Extracted records>
--------

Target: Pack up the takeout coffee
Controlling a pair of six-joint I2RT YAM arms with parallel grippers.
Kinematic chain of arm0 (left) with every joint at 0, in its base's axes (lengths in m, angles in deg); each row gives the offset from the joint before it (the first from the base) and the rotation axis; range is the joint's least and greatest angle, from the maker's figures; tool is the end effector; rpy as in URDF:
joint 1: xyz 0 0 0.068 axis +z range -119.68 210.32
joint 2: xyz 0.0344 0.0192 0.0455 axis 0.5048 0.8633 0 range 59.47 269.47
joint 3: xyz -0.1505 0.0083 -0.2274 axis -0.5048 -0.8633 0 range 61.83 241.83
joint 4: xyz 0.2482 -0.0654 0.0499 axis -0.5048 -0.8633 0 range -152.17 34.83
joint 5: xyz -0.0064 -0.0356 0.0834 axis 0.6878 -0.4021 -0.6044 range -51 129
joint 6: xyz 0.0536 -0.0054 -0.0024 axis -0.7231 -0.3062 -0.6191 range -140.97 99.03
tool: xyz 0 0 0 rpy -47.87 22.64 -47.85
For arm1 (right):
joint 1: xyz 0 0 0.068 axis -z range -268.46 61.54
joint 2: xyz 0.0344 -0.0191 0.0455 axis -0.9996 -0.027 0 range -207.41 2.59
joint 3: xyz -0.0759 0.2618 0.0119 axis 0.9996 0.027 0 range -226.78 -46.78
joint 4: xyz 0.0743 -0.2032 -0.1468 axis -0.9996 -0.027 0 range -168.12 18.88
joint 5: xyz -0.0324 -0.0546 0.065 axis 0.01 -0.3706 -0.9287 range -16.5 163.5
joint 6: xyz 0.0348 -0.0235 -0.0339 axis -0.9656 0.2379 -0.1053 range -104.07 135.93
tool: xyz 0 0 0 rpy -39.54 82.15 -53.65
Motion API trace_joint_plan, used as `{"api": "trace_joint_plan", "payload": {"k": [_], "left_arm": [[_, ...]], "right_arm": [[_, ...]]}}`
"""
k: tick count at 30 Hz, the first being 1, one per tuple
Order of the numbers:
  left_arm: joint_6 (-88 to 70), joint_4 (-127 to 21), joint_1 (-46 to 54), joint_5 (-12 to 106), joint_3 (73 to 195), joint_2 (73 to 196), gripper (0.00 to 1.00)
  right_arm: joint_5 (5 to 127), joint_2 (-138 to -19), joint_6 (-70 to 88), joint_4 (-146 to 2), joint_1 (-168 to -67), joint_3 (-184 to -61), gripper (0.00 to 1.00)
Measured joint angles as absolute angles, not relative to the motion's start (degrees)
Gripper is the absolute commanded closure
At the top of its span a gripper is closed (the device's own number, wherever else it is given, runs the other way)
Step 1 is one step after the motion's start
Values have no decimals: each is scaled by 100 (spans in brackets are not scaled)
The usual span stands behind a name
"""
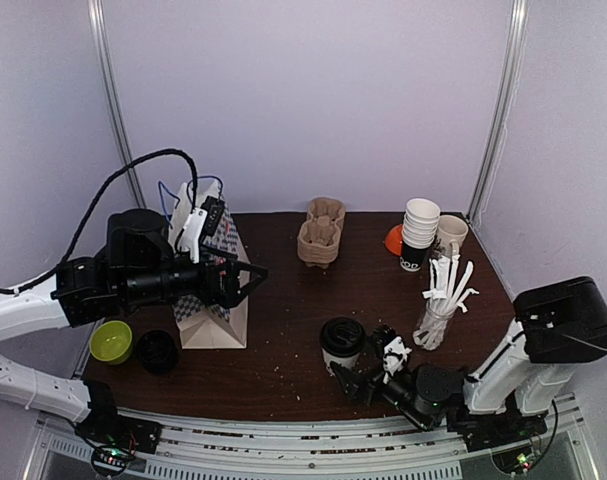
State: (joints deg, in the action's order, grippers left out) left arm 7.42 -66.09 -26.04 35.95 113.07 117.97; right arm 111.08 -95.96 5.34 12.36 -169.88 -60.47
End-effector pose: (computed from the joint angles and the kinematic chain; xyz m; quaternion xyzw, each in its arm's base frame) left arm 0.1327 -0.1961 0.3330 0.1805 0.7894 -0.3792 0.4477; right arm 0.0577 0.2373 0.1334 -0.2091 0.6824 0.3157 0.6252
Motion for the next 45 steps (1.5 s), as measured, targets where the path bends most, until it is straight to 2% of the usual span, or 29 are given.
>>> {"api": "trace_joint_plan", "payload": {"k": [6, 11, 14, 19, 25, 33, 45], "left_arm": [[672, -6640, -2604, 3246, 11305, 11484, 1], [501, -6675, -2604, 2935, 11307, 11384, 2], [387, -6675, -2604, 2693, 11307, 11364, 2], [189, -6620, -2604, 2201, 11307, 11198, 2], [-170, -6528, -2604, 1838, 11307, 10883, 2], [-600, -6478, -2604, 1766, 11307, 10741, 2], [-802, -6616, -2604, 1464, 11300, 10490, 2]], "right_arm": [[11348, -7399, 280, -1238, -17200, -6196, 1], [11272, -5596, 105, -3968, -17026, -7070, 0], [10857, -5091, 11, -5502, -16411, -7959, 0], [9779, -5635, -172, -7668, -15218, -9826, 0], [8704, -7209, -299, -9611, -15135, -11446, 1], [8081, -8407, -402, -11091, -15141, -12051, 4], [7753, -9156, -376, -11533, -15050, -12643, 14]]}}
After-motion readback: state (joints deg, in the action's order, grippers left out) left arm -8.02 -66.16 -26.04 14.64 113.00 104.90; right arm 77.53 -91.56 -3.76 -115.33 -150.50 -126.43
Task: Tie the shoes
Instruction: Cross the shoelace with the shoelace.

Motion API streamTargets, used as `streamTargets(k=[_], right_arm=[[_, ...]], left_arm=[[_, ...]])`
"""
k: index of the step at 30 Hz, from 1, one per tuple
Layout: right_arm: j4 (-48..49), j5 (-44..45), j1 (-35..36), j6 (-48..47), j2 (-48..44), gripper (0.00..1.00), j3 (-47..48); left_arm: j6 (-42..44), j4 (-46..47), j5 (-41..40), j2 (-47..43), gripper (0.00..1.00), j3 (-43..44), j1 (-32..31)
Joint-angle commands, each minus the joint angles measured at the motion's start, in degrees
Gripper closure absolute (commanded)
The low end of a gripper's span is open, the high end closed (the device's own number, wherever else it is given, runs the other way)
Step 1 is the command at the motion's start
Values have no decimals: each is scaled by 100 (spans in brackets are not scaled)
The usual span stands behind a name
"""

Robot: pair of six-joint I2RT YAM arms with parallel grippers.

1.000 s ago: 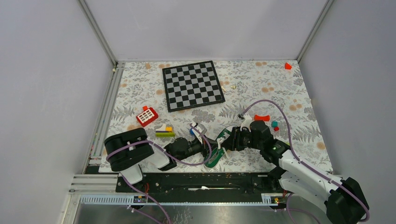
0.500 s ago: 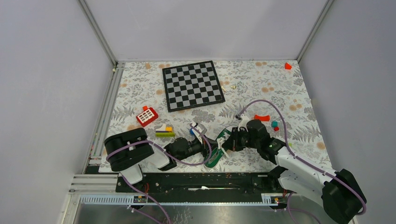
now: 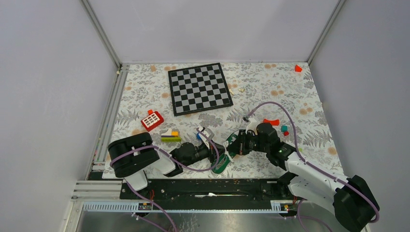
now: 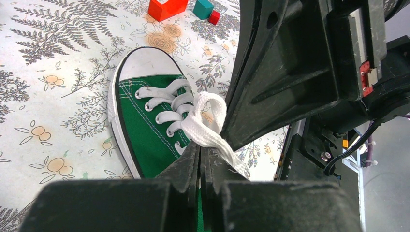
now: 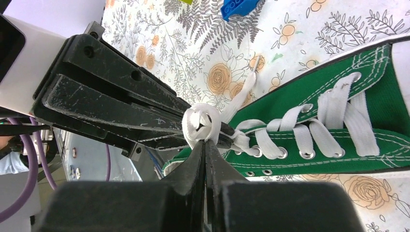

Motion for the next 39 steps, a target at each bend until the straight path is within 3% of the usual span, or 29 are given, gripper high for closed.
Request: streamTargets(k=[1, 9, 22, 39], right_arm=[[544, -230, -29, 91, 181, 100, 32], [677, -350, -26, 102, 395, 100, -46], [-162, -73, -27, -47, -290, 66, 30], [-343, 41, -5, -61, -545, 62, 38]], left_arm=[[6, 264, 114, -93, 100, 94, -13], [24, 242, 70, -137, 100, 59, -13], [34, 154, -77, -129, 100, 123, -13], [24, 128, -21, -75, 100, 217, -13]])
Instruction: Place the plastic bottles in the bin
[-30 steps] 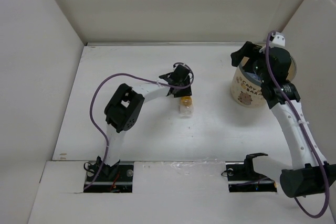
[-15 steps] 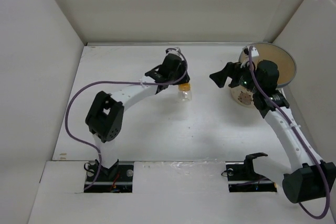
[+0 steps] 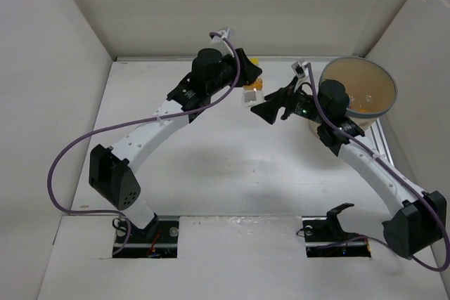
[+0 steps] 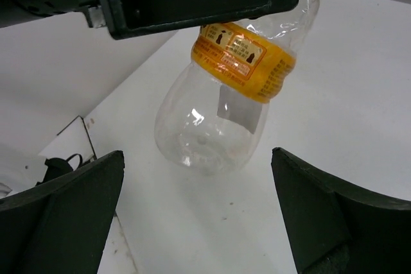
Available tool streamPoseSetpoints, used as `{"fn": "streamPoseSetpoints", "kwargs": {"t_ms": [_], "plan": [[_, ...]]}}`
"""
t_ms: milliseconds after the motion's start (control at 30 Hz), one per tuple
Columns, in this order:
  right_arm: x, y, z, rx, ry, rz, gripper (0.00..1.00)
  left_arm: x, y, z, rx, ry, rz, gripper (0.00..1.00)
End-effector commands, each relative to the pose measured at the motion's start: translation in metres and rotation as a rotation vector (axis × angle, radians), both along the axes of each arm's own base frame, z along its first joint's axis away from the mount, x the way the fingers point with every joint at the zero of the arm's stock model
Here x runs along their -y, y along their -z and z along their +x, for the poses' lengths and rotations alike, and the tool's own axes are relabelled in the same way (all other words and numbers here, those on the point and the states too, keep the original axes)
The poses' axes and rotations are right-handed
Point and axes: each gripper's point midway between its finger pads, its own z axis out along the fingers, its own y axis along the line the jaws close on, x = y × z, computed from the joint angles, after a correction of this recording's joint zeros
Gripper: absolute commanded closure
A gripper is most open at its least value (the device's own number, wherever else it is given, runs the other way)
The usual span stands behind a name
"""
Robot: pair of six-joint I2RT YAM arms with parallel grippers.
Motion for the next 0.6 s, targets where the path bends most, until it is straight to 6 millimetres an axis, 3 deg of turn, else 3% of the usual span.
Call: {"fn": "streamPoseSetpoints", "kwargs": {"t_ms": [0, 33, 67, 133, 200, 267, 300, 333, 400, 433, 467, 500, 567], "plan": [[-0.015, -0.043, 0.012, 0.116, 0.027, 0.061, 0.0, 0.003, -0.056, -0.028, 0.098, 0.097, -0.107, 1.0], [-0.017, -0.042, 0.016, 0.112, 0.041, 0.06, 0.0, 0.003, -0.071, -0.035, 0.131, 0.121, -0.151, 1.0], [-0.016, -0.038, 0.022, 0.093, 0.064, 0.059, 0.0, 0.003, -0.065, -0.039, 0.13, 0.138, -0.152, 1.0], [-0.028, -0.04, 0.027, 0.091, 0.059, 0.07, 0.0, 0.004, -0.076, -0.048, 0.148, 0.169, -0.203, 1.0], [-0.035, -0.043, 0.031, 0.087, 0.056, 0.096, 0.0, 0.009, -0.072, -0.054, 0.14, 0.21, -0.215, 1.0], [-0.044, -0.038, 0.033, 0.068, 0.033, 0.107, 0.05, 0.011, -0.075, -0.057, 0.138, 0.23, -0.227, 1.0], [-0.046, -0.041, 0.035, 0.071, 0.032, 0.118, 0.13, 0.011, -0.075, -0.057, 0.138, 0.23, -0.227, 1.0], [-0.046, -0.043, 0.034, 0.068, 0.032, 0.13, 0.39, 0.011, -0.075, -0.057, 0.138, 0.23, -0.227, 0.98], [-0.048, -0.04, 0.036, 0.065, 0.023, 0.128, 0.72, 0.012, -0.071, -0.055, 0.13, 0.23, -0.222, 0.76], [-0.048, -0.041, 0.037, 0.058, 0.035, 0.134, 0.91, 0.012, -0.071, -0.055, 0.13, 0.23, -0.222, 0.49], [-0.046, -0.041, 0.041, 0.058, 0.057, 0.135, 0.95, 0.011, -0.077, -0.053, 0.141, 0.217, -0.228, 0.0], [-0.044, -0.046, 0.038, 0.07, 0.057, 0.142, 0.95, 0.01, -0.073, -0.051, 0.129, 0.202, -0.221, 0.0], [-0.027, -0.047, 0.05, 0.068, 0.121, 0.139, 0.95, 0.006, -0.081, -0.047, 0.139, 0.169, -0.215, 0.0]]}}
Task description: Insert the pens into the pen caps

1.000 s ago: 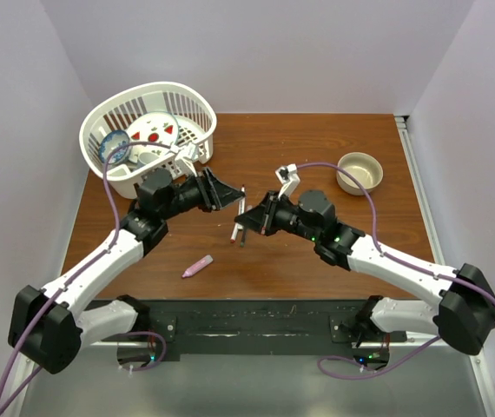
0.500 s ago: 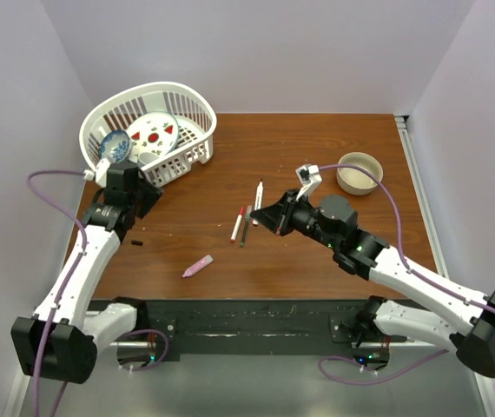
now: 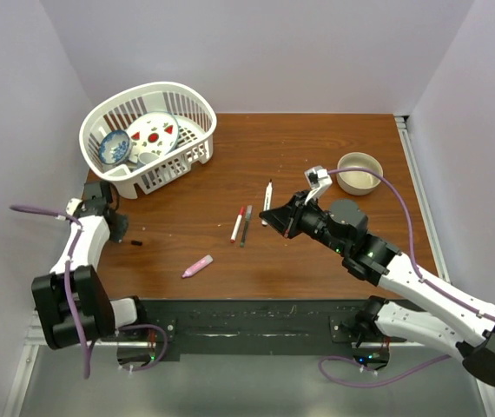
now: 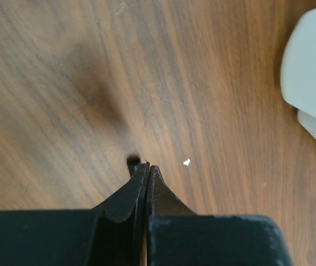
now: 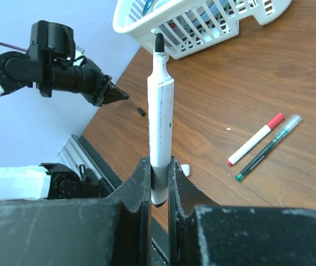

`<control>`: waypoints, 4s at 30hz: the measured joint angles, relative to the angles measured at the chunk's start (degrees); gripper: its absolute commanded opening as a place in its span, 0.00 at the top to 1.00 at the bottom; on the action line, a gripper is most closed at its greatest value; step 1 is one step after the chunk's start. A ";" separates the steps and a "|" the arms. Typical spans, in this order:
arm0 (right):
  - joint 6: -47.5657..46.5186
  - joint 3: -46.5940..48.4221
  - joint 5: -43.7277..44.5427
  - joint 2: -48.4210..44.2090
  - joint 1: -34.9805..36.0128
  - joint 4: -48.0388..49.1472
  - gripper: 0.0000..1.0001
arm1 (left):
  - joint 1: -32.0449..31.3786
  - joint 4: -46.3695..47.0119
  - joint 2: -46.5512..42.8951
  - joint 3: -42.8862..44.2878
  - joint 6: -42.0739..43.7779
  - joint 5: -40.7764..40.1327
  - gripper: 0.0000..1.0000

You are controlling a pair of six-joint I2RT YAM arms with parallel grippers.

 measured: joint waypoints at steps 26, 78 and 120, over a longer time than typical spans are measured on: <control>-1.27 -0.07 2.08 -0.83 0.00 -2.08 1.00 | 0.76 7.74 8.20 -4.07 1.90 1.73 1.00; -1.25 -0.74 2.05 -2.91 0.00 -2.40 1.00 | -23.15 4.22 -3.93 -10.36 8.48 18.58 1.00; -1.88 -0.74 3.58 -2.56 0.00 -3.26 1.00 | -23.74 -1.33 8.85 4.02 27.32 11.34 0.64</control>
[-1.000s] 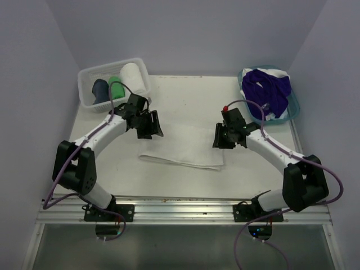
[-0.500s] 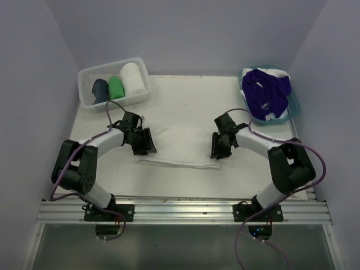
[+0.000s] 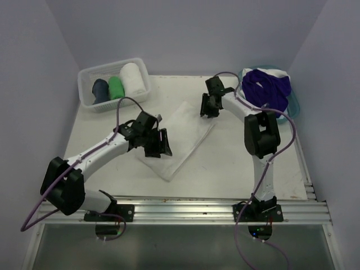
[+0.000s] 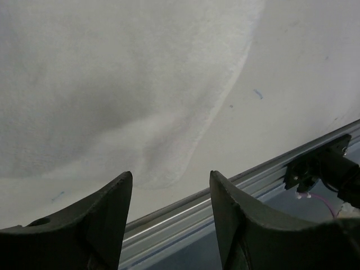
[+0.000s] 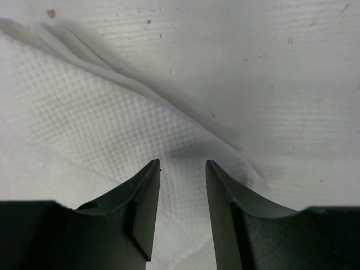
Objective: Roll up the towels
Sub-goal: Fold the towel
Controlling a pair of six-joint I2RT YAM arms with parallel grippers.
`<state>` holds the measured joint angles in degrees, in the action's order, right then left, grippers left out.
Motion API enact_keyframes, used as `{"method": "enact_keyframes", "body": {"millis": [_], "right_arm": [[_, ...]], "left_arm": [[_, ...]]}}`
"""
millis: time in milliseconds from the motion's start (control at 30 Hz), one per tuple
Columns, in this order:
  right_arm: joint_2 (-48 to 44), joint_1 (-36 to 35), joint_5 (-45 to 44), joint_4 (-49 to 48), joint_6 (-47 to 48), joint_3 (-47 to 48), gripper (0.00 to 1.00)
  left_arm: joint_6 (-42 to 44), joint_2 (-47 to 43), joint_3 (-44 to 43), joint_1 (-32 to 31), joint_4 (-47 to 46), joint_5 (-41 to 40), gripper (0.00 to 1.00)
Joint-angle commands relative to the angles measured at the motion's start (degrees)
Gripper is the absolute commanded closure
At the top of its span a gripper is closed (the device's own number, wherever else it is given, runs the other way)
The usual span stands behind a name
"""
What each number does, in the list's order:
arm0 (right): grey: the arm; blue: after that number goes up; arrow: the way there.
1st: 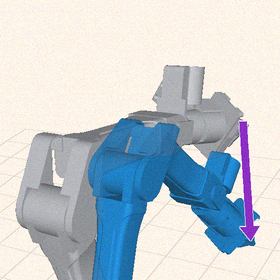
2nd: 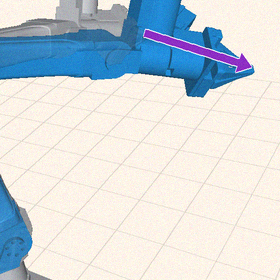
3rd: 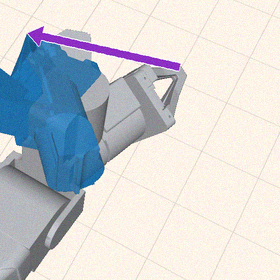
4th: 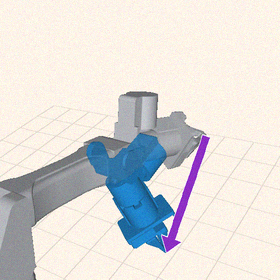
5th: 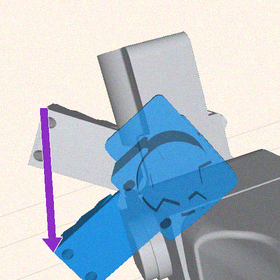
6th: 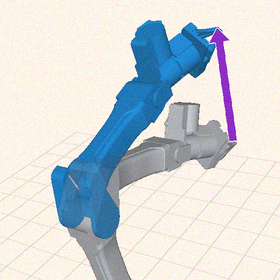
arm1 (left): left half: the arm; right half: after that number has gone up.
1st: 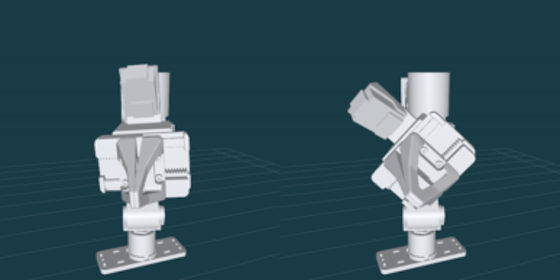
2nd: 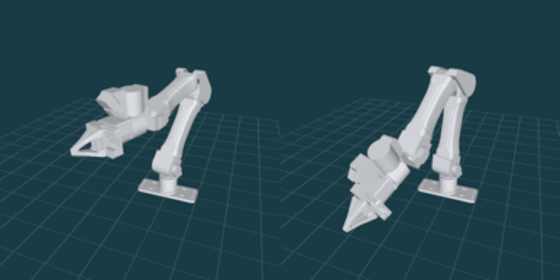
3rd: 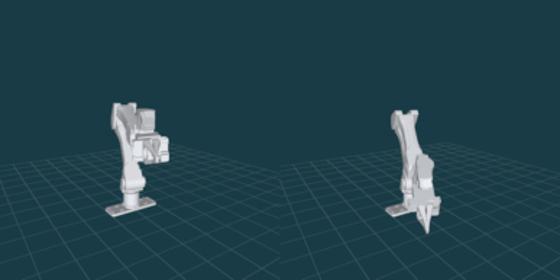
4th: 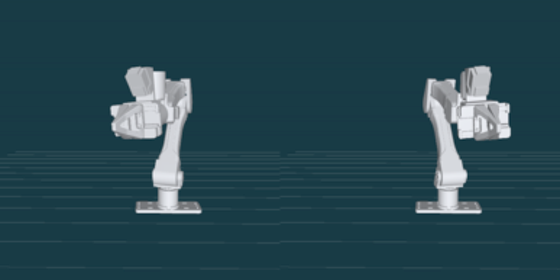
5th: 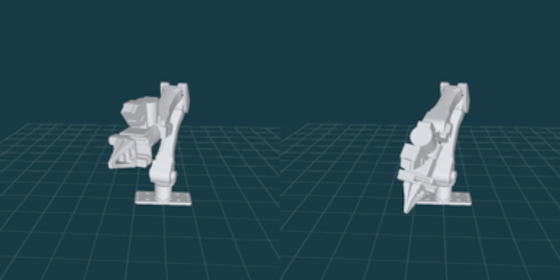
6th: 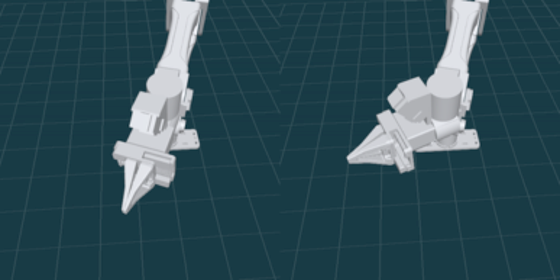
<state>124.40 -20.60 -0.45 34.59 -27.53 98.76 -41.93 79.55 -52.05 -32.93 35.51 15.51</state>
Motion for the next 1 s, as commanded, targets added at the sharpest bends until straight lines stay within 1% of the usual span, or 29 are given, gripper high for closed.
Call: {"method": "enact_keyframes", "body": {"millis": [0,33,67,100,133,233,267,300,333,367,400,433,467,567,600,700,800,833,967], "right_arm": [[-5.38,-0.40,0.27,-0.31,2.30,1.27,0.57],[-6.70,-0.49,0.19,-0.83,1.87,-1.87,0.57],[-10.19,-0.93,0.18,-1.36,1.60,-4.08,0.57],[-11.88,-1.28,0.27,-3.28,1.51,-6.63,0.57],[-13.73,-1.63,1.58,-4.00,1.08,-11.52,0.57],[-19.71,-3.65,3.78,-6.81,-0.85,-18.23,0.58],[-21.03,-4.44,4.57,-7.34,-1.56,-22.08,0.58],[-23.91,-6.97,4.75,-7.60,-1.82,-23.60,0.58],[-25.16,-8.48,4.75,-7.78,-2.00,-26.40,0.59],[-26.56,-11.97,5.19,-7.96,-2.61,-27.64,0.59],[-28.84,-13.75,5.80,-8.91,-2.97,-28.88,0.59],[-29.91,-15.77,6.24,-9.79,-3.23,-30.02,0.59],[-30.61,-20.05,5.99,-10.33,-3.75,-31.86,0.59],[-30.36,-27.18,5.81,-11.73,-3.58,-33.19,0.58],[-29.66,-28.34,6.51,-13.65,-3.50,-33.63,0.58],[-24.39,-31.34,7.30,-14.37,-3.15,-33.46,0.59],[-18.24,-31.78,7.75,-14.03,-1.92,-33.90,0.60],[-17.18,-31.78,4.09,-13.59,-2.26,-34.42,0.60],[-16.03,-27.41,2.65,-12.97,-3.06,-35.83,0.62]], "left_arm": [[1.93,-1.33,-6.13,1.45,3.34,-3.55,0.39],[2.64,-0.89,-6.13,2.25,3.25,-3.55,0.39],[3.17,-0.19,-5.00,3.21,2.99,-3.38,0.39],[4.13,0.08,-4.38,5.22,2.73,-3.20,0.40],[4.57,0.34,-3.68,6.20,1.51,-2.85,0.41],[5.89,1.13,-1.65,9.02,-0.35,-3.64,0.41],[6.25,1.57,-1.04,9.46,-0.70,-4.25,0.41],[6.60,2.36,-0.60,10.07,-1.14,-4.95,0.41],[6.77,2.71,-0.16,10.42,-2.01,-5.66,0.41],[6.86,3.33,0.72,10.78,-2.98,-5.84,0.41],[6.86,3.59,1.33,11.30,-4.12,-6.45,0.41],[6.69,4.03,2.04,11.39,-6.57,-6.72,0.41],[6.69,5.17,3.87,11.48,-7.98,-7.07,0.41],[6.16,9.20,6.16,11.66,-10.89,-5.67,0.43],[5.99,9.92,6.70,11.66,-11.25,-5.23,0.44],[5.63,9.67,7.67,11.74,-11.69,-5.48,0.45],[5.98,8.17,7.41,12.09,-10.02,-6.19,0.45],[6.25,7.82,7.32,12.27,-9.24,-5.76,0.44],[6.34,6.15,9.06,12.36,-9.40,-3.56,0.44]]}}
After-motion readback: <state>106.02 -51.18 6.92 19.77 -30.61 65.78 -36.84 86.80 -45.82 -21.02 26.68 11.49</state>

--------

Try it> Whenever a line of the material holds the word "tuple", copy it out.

Exercise answer>
k: tick count at 30 Hz, the first being 1, one per tuple
k: index of the step at 30 Hz, from 1, one per tuple
t_ms: milliseconds after the motion's start (control at 30 Hz), one per tuple
millis: time in milliseconds from the motion's start (control at 30 Hz), one per tuple

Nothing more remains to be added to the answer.